### Exercise:
All lines from the one containing "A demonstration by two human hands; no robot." to the final line of the material should be retyped exactly. Nothing else belongs in the response.
**********
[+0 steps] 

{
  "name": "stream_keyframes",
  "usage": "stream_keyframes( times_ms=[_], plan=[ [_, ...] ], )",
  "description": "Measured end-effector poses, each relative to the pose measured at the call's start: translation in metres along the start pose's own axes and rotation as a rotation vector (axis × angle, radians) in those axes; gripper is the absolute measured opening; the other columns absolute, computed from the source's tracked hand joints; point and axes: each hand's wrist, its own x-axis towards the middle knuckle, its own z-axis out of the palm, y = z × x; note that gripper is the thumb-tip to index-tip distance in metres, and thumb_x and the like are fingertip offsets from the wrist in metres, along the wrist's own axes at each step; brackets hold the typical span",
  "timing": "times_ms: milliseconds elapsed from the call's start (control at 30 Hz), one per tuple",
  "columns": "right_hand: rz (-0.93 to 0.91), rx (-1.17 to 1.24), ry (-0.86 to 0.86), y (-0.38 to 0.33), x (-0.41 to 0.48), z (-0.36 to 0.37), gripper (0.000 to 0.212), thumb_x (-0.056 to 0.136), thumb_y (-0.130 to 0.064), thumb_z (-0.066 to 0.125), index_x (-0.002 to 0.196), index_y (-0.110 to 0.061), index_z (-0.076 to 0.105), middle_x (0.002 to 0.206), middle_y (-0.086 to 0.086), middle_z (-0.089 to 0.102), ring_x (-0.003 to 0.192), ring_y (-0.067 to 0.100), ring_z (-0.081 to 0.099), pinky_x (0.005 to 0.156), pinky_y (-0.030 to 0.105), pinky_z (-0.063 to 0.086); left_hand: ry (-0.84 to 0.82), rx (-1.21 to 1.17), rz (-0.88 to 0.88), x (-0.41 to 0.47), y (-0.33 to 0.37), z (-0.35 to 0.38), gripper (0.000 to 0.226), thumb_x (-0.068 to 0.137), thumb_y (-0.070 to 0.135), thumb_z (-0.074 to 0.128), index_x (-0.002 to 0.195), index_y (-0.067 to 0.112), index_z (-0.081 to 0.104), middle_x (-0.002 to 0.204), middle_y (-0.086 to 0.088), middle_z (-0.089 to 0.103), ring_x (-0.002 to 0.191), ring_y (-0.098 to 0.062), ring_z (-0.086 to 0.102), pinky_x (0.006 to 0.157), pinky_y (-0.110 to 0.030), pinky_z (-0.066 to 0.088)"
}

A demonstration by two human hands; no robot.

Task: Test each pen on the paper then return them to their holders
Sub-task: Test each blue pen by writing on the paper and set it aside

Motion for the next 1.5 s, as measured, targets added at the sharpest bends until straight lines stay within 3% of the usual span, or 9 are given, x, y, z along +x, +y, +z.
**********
### Written answer:
A demonstration by two human hands; no robot.

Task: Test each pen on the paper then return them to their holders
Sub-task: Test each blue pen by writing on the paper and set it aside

Motion for the next 1.5 s, as measured, targets added at the sharpest bends until straight lines stay within 3% of the usual span, or 9 are given, x, y, z along +x, +y, +z.

Nothing more remains to be done for this exercise.